● Task statement: From the entries below, return exactly the lines beginning at the one that contains "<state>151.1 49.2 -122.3" and ending at the one that contains "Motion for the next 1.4", both of them included, and only those lines.

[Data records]
Start of Block
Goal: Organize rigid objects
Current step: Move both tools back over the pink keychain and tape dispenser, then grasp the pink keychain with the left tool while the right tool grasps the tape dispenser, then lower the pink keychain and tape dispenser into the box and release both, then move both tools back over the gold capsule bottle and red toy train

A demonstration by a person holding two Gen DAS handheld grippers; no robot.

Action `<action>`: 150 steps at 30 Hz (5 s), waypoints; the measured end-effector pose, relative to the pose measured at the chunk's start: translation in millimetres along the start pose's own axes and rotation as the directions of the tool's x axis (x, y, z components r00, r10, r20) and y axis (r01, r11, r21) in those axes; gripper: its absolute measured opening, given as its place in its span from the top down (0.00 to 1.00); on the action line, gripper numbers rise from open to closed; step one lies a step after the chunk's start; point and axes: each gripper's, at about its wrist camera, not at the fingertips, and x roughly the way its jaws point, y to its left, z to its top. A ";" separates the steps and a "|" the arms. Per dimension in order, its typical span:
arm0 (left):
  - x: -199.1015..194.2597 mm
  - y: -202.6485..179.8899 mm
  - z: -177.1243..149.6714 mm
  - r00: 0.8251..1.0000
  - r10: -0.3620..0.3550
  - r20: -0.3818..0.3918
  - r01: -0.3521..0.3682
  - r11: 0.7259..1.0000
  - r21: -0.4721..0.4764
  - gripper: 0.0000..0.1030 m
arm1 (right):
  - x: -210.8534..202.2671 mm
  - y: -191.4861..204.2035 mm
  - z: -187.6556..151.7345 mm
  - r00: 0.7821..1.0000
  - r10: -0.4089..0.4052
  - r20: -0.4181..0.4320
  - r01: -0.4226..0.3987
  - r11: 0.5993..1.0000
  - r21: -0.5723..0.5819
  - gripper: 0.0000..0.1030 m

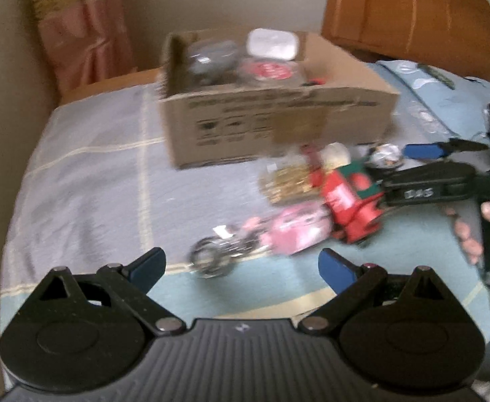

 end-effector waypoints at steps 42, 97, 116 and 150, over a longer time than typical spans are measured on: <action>32.2 -13.6 12.9 0.992 0.080 0.094 -0.082 0.997 0.017 0.30 | -1.5 -3.4 -3.0 1.000 0.021 0.022 -0.021 1.000 -0.021 0.00; -21.8 -9.9 74.7 0.994 -0.059 -0.096 0.083 0.957 0.280 0.49 | -74.1 -7.0 83.2 0.987 0.149 0.055 -0.134 0.968 -0.214 0.10; -53.2 -35.9 167.5 0.992 -0.115 0.055 0.090 0.939 0.333 0.49 | -29.3 -1.0 147.0 0.990 0.134 0.050 -0.118 0.963 -0.244 0.00; -2.1 23.4 195.1 0.991 0.083 0.101 -0.095 0.987 0.126 0.07 | -63.7 12.9 92.4 0.986 0.165 0.011 -0.157 0.956 -0.249 0.00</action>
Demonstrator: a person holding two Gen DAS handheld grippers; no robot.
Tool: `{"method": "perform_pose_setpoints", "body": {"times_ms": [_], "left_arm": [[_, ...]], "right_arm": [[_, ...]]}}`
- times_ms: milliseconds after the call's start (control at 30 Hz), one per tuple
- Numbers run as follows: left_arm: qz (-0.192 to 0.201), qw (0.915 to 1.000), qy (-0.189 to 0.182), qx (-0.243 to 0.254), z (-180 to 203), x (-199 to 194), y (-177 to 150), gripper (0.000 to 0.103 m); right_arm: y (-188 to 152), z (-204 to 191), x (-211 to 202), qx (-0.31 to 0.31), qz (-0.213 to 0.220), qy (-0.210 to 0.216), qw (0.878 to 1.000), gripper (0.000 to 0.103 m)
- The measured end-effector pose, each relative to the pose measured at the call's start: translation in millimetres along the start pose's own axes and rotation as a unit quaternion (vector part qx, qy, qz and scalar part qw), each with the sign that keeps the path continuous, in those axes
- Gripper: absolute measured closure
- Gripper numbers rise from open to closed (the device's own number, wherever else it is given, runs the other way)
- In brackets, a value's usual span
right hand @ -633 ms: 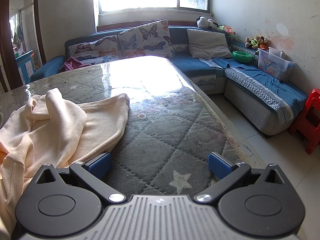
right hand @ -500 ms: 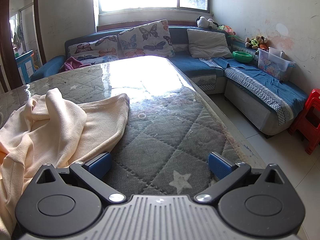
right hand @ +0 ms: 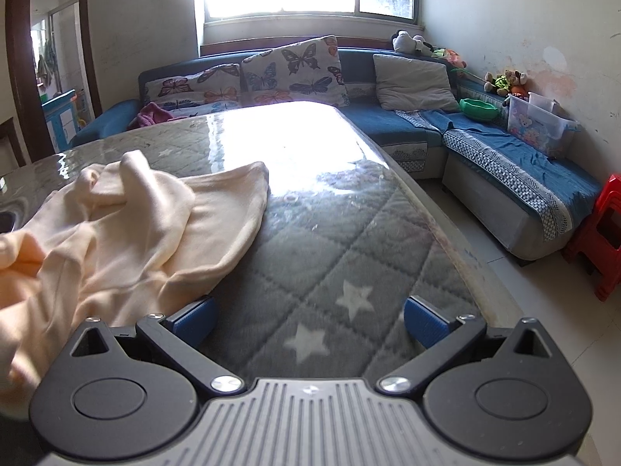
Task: Fold clothes
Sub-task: 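Move both tools over the crumpled cream sweatshirt, grippers open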
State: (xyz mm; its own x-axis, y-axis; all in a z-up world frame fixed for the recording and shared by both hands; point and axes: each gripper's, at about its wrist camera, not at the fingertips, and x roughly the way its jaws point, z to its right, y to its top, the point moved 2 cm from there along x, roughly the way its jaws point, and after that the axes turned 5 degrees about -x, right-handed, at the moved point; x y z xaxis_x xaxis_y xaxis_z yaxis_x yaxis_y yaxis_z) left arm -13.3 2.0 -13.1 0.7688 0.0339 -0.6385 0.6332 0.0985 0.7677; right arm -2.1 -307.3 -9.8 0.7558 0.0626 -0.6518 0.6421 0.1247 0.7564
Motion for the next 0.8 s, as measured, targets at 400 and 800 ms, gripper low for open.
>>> {"method": "perform_pose_setpoints", "body": {"times_ms": [400, 800], "left_arm": [[-0.015, 0.9998, 0.010, -0.004, -8, -36, -24, 0.000], [-0.032, 0.9988, 0.029, -0.021, -7, -70, -43, 0.000]], "right_arm": [[-25, -9, -41, 0.012, -0.003, 0.008, 1.000, 0.000], [-38, -13, -73, 0.009, -0.013, 0.023, 1.000, 0.000]]}}
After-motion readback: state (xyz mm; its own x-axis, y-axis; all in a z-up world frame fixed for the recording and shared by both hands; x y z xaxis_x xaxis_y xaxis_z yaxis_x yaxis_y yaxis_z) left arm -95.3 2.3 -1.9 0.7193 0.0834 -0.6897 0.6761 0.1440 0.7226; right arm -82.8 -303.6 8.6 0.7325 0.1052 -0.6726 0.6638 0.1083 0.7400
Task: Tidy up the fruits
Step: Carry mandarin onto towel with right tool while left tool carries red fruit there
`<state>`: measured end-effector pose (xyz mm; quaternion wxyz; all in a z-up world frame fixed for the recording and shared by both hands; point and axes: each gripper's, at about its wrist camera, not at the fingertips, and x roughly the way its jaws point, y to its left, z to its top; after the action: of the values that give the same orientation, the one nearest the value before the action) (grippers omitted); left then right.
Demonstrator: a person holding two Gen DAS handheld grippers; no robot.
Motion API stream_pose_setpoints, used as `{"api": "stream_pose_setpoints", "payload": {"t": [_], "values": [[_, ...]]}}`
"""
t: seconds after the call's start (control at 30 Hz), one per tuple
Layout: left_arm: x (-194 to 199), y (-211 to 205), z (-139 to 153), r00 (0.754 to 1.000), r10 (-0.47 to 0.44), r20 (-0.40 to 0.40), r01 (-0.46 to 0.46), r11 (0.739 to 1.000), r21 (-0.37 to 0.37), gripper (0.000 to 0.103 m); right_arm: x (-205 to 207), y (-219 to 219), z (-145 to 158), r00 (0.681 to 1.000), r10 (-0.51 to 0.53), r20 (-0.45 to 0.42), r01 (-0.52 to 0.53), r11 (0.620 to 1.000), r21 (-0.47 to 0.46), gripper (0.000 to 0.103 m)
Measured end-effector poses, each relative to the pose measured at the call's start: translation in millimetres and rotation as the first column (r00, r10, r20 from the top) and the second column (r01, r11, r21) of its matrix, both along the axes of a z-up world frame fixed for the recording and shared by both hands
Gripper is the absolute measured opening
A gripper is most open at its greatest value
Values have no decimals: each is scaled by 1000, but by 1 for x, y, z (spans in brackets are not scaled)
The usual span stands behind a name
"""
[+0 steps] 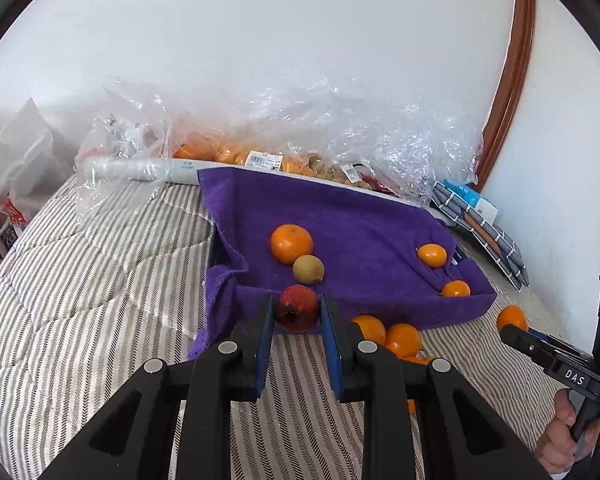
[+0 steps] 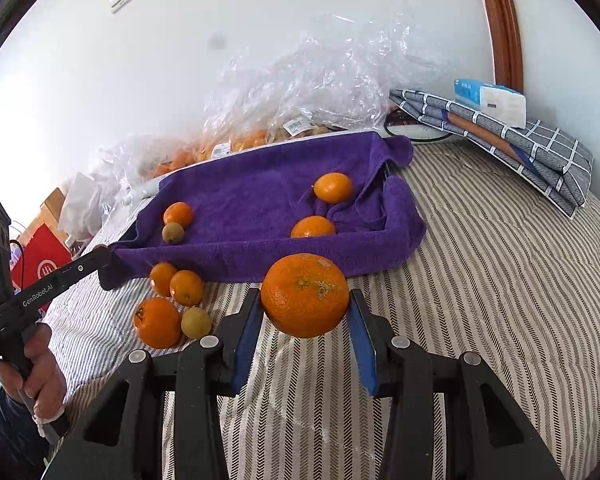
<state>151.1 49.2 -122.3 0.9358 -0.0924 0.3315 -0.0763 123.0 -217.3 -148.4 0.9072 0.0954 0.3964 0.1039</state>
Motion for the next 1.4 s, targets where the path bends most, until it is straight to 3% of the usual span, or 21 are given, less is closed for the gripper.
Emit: {"api": "stream_pose_setpoints", "payload": {"t": [0.4, 0.6, 0.77, 0.93, 1.1, 1.4], "values": [[16, 21, 31, 995, 78, 69, -77, 997, -13, 22, 22, -1, 57, 994, -1, 105, 3, 1000, -16, 43], [37, 32, 54, 988, 124, 96, -118, 991, -67, 22, 44, 7, 71, 989, 13, 147, -8, 999, -33, 43], [50, 28, 51, 986, 136, 99, -130, 989, -69, 22, 64, 13, 62, 989, 16, 146, -12, 1000, -28, 43], [62, 17, 24, 992, 115, 47, -114, 993, -17, 22, 82, 15, 37, 994, 17, 110, -13, 999, -32, 43], [69, 16, 8, 994, 107, -1, -107, 994, -31, 22, 94, 13, 17, 998, 9, 65, -7, 999, -35, 43], [77, 8, -2, 994, 106, -27, -105, 994, 6, 22, 98, 16, 7, 999, 14, 42, -10, 997, -79, 43]]}}
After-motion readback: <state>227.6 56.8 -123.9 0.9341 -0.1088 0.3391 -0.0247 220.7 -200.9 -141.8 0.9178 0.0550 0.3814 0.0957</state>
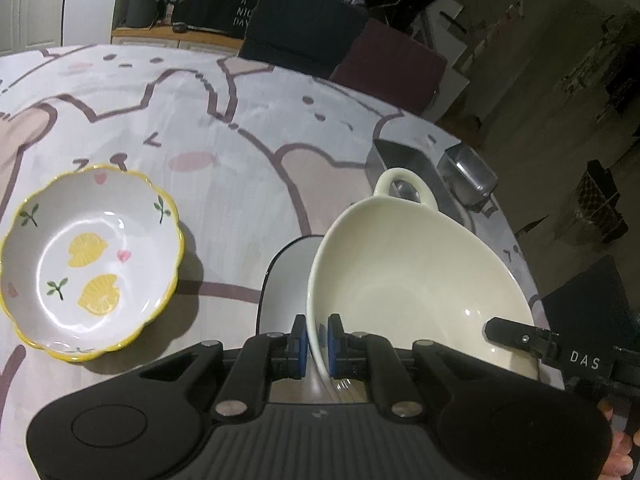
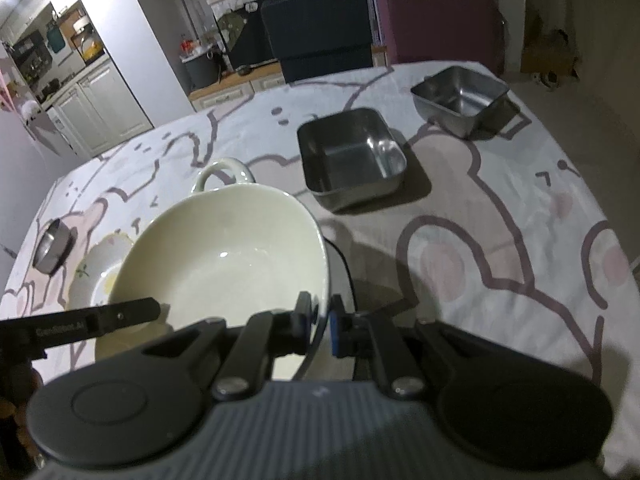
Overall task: Organize plates and bowls
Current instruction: 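Lower the cream bowl onto the dark-rimmed white plate with both grippers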
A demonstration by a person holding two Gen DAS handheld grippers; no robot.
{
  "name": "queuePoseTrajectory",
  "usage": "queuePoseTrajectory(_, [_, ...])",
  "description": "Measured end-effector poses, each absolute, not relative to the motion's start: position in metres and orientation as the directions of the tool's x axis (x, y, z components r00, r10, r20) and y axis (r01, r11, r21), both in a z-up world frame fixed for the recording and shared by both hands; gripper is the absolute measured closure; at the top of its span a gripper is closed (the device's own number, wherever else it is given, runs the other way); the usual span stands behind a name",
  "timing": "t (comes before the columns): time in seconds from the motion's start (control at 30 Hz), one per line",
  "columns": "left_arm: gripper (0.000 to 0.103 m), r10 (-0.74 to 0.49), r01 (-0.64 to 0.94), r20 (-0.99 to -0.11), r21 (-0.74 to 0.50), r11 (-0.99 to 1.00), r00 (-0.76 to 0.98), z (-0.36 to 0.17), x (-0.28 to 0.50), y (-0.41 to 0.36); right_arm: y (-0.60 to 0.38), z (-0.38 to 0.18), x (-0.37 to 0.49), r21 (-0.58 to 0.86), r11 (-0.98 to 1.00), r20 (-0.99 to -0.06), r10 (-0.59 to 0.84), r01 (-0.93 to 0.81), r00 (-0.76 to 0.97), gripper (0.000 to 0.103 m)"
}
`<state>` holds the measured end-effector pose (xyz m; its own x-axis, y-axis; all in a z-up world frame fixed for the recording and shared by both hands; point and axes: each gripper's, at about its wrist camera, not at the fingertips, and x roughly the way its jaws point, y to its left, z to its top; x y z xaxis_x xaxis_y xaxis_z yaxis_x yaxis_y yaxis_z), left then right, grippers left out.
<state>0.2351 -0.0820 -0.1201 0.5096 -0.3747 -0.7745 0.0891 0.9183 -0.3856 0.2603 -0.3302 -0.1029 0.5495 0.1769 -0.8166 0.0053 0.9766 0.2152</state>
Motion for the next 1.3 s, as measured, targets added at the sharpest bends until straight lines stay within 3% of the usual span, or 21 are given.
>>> queuePoseTrajectory(1.3, [0.093,-0.358,0.061,-0.836,-0.367,0.928,0.416,-0.146,0.25,-0.08,-0.333,-0.142,0.281,0.235,0.97,-0.885,0.19,0.056,0.425,0.093])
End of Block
● Written solution:
<state>151.1 49.2 -122.3 0.9358 -0.0924 0.3315 -0.0763 123.0 -217.3 -148.4 0.9072 0.0954 0.3964 0.1039</state>
Motion for the next 1.4 s, targets where the path bends most, until it is straight to 3% of the usual span, or 21 are given, less is closed for the gripper.

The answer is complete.